In
statistics, one often considers a family of
probability distributions for a
random variable X (and
X is often a
vector whose components are
scalar-valued random variables, frequently
independent) parameterized by a scalar- or vector-valued parameter, which let us call θ. A quantity
T(X)
that depends on the (observable) random variable
X but
not on the (unobservable) parameter θ is called a
statistic.
Sir Ronald Fisher tried to make precise the intuitive idea that a statistic may capture all of the information in
X that is relevant to the estimation of θ. A statistic that does that is called a
sufficient statistic. The precise definition is this: A statistic
T(X) is
sufficient for θ precisely if the conditional
probability distribution of the data
X given the statistic
T(X) does not depend on θ.
For example:
- If X1, ...., Xn are independent Bernoulli-distributed random variables with expected value p, then the sum X1 + ... + Xn is a sufficient statistic for p.
- If X1,....,Xn are independent and uniformly distributed on the interval [0,θ], then max(X1,....,Xn ) is sufficient for θ.

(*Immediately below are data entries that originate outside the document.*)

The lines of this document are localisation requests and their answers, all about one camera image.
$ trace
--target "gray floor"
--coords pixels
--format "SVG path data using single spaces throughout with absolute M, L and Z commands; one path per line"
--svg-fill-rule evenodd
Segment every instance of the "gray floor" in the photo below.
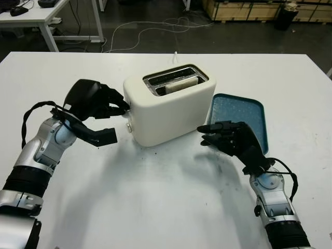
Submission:
M 71 0 L 74 11 L 76 1 Z M 81 34 L 95 35 L 95 22 L 89 0 L 79 0 L 78 14 L 82 22 Z M 100 13 L 104 35 L 107 38 L 103 50 L 110 49 L 114 29 L 123 23 L 133 21 L 162 22 L 168 18 L 186 17 L 199 24 L 209 24 L 209 19 L 199 5 L 195 12 L 184 13 L 182 0 L 140 1 L 131 6 L 119 5 L 117 0 L 108 0 L 106 11 Z M 76 33 L 77 23 L 69 5 L 59 14 L 63 23 L 55 25 L 61 33 Z M 187 19 L 180 19 L 180 25 L 188 25 Z M 140 31 L 146 28 L 161 28 L 176 32 L 185 27 L 163 24 L 132 23 L 117 30 L 114 35 L 113 49 L 131 48 L 138 41 Z M 214 23 L 212 26 L 190 28 L 186 32 L 172 33 L 150 29 L 140 35 L 140 43 L 131 50 L 115 52 L 129 53 L 304 53 L 307 54 L 324 72 L 332 67 L 332 26 L 321 24 L 294 23 L 287 31 L 278 31 L 272 23 L 229 22 Z M 10 51 L 48 51 L 39 32 L 25 29 L 25 37 L 17 39 L 9 33 L 0 38 L 0 60 Z M 100 52 L 101 44 L 58 43 L 59 49 L 67 52 Z

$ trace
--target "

Since the conditional distribution of X given T(X) does not depend on θ, neither does the conditional expected value of g(X) given T(X), where g is any (sufficiently well-behaved) function. Consequently that conditional expected value is actually a statistic, and so is available for use in estimation. If g(X) is any kind of estimator of θ, then typically the conditional expectation of g(X) given T(X) is a better estimator of θ ; one way of making that statement precise is called the Rao-Blackwell Theorem. Sometimes one can very easily construct a very crude estimator g(X), and then evaluate that conditional expected value to get an estimator that is in various senses optimal.